Use of a 3D mapping system enables higher rates of successful ablation in children with Wolff–Parkinson–White syndrome than application of fluoroscopy alone does, because 3D mapping is more accurate in confirming catheter position and location than the classical modality. In the event of an arrhythmic recurrence, the sophisticated system helps the operator navigate more accurately to the site of prior success.2) Recently, Ertuğrul et al. reported that the incidence of multiple accessory pathways was 4.6% among patients who underwent ablation for such accessory pathways, and arrhythmias coexisted in 2.5% of all ablation procedures. Although the rate of successful ablation was 94% among all patients with the Wolff–Parkinson–White syndrome, the figure was slightly lower in patients with multiple accessory pathways (81%).3) It is challenging to ablate all multiple accessory pathways precisely, and thus the ultra–high-resolution 3D mapping system is very useful for locating these pathways and for accurately assessing the propagation of the stimuli.

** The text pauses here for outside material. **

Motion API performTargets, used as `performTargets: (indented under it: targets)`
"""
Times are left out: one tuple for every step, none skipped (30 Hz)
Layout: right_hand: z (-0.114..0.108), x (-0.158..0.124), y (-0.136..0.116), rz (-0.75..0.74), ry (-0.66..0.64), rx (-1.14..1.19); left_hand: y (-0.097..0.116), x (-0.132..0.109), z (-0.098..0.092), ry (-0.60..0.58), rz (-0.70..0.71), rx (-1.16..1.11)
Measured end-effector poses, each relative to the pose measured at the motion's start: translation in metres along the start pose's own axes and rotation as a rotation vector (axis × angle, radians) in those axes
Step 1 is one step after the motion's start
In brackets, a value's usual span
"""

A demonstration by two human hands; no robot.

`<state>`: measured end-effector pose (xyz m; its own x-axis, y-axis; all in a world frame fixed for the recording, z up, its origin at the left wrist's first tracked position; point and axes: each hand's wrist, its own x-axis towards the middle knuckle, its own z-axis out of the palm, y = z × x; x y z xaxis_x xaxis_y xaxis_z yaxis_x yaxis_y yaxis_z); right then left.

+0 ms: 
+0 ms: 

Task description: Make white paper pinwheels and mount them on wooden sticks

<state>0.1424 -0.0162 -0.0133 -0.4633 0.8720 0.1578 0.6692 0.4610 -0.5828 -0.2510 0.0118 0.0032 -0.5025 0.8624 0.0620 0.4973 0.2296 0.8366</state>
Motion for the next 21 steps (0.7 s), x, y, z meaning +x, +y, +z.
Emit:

Accessory pathways are located at the atrioventricular annulus, and understanding of the anatomical orientation of the annulus is important for ablating the accessory pathways. The RHYTHMIA™ Mapping System has intelligent annotation technology marking the largest bipolar potential, which allows physicians to distinguish the atrial from the ventricular potentials simultaneously, and an atrioventricular dual-chamber map can be constructed without manual reannotation. The continuous activation pattern of the accessory pathways from one chamber to another is also useful for understanding the site of the accessory pathways.4) Yanagisawa et al. reported that ultra–high-resolution mapping in adults may facilitate the assessment of multiple conduction pathways simultaneously in a short mapping time, and specific sites can be mapped adequately and quickly.1) We hypothesized that it should be equally useful in small children.
Safety is of concern when the ORION™ mapping catheter and the RHYTHMIA™ Mapping System are used in children. The ORION™ mapping catheter is 8.5Fr in size; therefore, a 9Fr or larger sheath is required for vascular access. According to a previous report, the ORION™ catheter and RHYTHMIA™ Mapping System were safe and accurate for mapping various arrhythmias in pediatric patients whose body weight was >20 kg.5) In addition, the basket of the ORION™ catheter can vary in size, which allows the tip of the catheter to accommodate different cardiac structures. In our 22 kg patient, no adverse events occurred while the RHYTHMIA™ Mapping System was used. Furthermore, detailed geometric characteristics and high-resolution activation mapping were obtained without need of manual reannotation. SVTs with multiple accessory pathways are often found in young patients, and radiation exposure is hazardous especially in this age group. Dual-chamber mapping assisted us to achieve effective ablation with reducing radiation exposure. Mapping the atrium and the ventricle simultaneously was of a help in clarifying the detailed connections of the accessory pathways. Shorter radiation exposure would be advantageous in patients, particularly in children.4) The RHYTHMIA™ Mapping System is accurate and safe to use in the pediatric population.
In conclusion, ultra–high-resolution mapping is safe and useful for delineating multiple accessory pathways in pediatric patients.